Chemical supply houses sell potassium iodide and high purity iodine. It is pricey, and you apparently require some sort of permit for the pure iodine (like you do with nitric acid).

Potassium iodide and iodine can be purchased directly from various suppliers in Chile - this is discouraged in the US, but possible for Canadians. The border people may ask you some questions. Prices can be lower, purity higher. Strangely, while Canadian chemical houses appear to require you to have a permit, the gov't doesn't appear to require you to have a permit if you import it yourself direct from Chile. This may have changed recently - I haven't looked into it in more than a year now.

Good luck! Frankly, if you don't work out a fantastic method of recovering and reusing the iodine, it becomes an exceptionally expensive process.

Best Regards, Geraldo


----------



## modtheworld44 (Mar 8, 2013)

ericrm said:


> where can one find for cheap good quality iodine/ potasium iodide? i have looked on ebay and amazon but price are horrible, any suggestion?



ericrm

If your wanting it for iodine leech you can probably find it like I did yesterday at your nearest farm supply store.I found two types,first type was only 1% and the other was 7% Triodine which was a ammonia and potassium iodine mix.The first one was 16oz for $5.98 and the second was 16oz for $12.99.Here's a iodine leaching patent ,I've been looking at trying myself.

http://www.google.com/patents?id=UpQfAAAAEBAJ&printsec=abstract&zoom=4#v=onepage&q&f=true

I have also read the other two abandoned patents this one is based off of.It's a very interesting read in my opinion.Hope this helps.



modtheworld44


----------



## Jason1 (Mar 8, 2013)

The 7% animal/farm solution was what we used in my younger/wilder days for dumber/wilder things. I remember crystallizing (I guess that's the right term) with Hydrogen Peroxide (and a drop or two of muriatic acid if I'm not mistaken). Iodine's dumber/wilder usefulness is the reason it is so hard to obtain.


----------



## goldsilverpro (Mar 8, 2013)

When looking for chemicals, I always get a lot of Google hits from manufacturers in China, India, etc. In these listings there is a category of iodine called "crude iodine", which I think is an impure iodine that is used to make KI and other iodine chemicals. This one from China lists it for $1-$2/kg with a 50kg minimum. Evidently, the purity of crude iodine varies and this listing says it's from 90% to 99.8%. Depending on what the impurities are, this could probably work for PM recovery if one was able to purchase it. How one would buy this stuff is beyond me. Has anyone ever dealt with these type companies? With iodine, it would probably be a giant US government hassle and the bottom line would end up a lot more than what is quoted.

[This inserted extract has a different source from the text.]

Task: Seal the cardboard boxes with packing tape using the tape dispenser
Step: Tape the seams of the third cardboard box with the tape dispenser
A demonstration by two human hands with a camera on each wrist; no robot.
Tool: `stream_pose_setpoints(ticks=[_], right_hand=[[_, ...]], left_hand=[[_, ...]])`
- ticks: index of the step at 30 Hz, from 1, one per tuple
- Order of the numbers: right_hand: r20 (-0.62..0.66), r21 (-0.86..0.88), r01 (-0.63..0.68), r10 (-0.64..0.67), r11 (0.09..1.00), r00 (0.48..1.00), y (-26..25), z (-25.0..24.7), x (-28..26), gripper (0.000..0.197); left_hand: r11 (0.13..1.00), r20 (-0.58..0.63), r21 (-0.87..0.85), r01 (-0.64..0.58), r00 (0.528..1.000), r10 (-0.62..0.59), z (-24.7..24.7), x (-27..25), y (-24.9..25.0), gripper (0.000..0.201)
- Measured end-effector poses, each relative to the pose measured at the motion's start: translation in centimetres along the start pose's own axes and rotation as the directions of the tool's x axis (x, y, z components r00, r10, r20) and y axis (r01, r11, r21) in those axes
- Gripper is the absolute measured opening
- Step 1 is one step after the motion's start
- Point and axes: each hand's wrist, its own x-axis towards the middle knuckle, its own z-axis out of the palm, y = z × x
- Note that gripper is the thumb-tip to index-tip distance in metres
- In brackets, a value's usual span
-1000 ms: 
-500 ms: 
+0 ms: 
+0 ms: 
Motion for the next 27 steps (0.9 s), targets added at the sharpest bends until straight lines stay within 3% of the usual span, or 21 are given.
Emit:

http://www.alibaba.com/product-gs/552669743/crude_iodine.html

I think the US is the 3rd largest producer of iodine and i think the main source is kelp beds. When I lived on the beach in Malibu, I could usually look out and see kelp harvesting boats near the shore. There are several iodine processing plants in the US and I think 3 of them are in Oklahoma. Maybe it is possible to buy crude iodine from them. Maybe not.


----------



## ericrm (Mar 8, 2013)

modtheworld44 said:


> ericrm said:
> 
> 
> > where can one find for cheap good quality iodine/ potasium iodide? i have looked on ebay and amazon but price are horrible, any suggestion?
> ...


thank you that is good to know. is there also amonia in the 1% solution? i after reading a lot of post on amonia gone boom, i try to remove it from my chemical list.


----------



## ericrm (Mar 8, 2013)

gsp i have send an email to the iodine guy to know what is the contaminant in the iodine, i waiting the answer. thank for the link


----------



## Gratilla (Mar 8, 2013)

goldsilverpro said:


> Has anyone ever dealt with these type [ie Chinese companies on www.alibaba.com] companies?



I have, although not for chemicals ... yet. This might change in the near future.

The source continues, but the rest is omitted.